# Muti or Abbado?



## Itullian (Aug 27, 2011)

Of the two, who's your favorite opera conductor and why?


----------



## amfortas (Jun 15, 2011)

Abbado. He's made at least three reference recordings of Verdi (_Macbeth_, _Simon Boccanegra_, the French _Don Carlos_). Off hand, I'm not sure the same can be said of Muti, for any opera.


----------



## opus55 (Nov 9, 2010)

I haven't heard Muti yet, I don't think. What is considered Muti's best opera recording?


----------



## Itullian (Aug 27, 2011)

opus55 said:


> I haven't heard Muti yet, I don't think. What is considered Muti's best opera recording?

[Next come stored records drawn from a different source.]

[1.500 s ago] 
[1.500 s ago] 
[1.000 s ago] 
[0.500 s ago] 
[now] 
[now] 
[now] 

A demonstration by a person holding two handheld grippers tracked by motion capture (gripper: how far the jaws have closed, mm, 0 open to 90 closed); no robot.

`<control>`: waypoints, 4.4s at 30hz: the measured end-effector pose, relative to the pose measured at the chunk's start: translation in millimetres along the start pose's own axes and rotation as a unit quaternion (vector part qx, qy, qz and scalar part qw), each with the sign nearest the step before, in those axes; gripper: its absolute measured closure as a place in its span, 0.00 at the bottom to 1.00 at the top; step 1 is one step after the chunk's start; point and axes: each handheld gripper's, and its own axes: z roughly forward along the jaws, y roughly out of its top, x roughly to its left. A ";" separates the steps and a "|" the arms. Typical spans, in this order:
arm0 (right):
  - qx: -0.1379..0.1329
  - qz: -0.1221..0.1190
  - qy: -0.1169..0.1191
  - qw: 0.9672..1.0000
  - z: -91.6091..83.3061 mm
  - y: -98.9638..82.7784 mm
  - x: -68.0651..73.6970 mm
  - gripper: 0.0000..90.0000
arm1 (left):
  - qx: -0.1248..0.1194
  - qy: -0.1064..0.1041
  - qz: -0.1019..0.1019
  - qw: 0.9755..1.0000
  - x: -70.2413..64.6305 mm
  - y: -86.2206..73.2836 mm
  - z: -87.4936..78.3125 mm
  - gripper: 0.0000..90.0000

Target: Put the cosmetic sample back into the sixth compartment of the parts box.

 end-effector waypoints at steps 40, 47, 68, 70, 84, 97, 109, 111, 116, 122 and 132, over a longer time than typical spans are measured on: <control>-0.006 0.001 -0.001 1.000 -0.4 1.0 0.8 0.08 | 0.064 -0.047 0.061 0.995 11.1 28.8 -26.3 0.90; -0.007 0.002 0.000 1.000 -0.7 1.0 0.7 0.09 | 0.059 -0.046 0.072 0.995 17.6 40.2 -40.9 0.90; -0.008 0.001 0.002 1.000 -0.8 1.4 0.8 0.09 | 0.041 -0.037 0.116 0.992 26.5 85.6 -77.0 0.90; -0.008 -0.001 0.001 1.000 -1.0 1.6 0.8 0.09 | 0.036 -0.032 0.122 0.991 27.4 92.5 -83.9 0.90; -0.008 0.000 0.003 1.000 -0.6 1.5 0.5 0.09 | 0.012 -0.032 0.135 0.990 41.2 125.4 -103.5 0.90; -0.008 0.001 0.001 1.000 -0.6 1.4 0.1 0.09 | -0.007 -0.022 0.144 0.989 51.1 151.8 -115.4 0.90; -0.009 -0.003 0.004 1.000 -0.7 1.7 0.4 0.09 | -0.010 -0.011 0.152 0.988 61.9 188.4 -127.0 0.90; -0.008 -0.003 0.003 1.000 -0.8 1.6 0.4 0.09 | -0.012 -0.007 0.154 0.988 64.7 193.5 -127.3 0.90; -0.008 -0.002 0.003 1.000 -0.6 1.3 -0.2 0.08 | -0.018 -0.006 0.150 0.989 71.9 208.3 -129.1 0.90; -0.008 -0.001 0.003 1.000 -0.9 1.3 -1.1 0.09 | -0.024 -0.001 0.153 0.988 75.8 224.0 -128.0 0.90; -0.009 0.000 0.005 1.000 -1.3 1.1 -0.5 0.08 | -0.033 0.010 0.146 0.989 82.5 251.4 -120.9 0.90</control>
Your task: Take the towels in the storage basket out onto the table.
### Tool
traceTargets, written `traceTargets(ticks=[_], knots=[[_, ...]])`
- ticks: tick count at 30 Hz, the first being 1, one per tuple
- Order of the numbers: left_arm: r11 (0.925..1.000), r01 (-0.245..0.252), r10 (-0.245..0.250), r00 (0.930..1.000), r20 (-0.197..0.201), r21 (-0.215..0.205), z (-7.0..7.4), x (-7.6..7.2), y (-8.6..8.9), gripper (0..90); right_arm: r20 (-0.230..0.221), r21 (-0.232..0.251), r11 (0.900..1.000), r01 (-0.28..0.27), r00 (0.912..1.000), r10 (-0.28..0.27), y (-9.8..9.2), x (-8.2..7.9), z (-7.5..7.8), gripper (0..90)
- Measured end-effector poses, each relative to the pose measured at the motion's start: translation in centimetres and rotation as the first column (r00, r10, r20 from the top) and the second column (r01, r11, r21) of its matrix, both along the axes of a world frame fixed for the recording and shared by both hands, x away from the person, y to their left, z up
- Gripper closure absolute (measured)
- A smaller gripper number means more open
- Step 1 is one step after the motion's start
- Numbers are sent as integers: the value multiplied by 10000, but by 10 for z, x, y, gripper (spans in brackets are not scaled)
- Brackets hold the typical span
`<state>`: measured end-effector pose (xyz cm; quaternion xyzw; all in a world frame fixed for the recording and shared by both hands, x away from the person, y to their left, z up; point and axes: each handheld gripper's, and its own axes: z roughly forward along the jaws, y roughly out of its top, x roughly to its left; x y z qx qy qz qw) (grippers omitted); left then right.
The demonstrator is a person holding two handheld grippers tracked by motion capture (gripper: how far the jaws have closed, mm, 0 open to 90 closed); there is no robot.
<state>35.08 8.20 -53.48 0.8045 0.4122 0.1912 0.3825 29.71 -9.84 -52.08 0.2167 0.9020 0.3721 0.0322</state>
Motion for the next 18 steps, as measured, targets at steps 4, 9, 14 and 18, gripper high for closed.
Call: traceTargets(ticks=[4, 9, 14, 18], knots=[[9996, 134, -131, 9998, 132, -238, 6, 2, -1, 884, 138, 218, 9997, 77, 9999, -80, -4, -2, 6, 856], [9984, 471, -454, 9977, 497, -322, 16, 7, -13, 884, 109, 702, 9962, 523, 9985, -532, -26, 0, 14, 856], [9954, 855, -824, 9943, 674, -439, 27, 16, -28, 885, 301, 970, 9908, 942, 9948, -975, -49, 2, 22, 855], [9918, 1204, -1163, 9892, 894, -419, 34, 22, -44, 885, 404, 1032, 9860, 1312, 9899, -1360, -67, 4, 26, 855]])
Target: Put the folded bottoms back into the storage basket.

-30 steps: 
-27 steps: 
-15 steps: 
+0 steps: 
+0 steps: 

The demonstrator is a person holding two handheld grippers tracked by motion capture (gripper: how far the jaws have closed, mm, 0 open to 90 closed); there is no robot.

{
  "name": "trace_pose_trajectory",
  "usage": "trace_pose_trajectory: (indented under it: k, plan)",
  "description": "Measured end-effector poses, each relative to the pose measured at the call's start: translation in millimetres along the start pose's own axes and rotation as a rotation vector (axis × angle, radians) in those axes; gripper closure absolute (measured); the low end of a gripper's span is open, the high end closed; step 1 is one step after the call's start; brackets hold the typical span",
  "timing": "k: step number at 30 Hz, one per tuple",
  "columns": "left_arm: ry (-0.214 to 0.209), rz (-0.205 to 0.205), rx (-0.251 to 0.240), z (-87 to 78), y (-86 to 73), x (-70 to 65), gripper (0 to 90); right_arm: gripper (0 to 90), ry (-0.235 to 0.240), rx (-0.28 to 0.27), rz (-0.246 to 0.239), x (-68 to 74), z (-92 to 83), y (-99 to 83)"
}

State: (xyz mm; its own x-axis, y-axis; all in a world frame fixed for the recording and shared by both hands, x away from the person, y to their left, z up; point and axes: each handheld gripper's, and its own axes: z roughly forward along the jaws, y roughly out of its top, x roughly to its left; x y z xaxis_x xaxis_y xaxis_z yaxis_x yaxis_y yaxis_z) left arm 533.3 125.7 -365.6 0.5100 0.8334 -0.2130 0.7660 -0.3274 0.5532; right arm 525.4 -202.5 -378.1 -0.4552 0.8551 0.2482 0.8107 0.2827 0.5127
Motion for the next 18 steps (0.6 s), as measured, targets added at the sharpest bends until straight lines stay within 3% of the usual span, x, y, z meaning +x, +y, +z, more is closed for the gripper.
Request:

Maybe either Macbeth or Aida.


----------



## StlukesguildOhio (Dec 25, 2006)

Yes... Aida. But also Verdi's Requiem... and Cherubini.


----------



## sospiro (Apr 3, 2010)

opus55 said:


> I haven't heard Muti yet, I don't think. What is considered Muti's best opera recording?





Itullian said:


> Maybe either Macbeth or Aida.


I'm currently acquiring/listening to as many versions of _Macbeth_ as I can and at the moment I find the Muti the best.


----------



## sospiro (Apr 3, 2010)

Itullian said:


> Of the two, who's your favorite opera conductor and why?


That's a hard one. I can trace a direct line from my first hearing Abbado's _Simon Boccanegra_ to my total enjoyment of the art form today. If I'd heard a different version, then who knows.

But it was Muti's _Macbeth_ which inspired me to explore an opera in depth. And I can trace a direct line from hearing it to my current state of penury.


----------



## amfortas (Jun 15, 2011)

StlukesguildOhio said:


> Yes... Aida. But also Verdi's Requiem...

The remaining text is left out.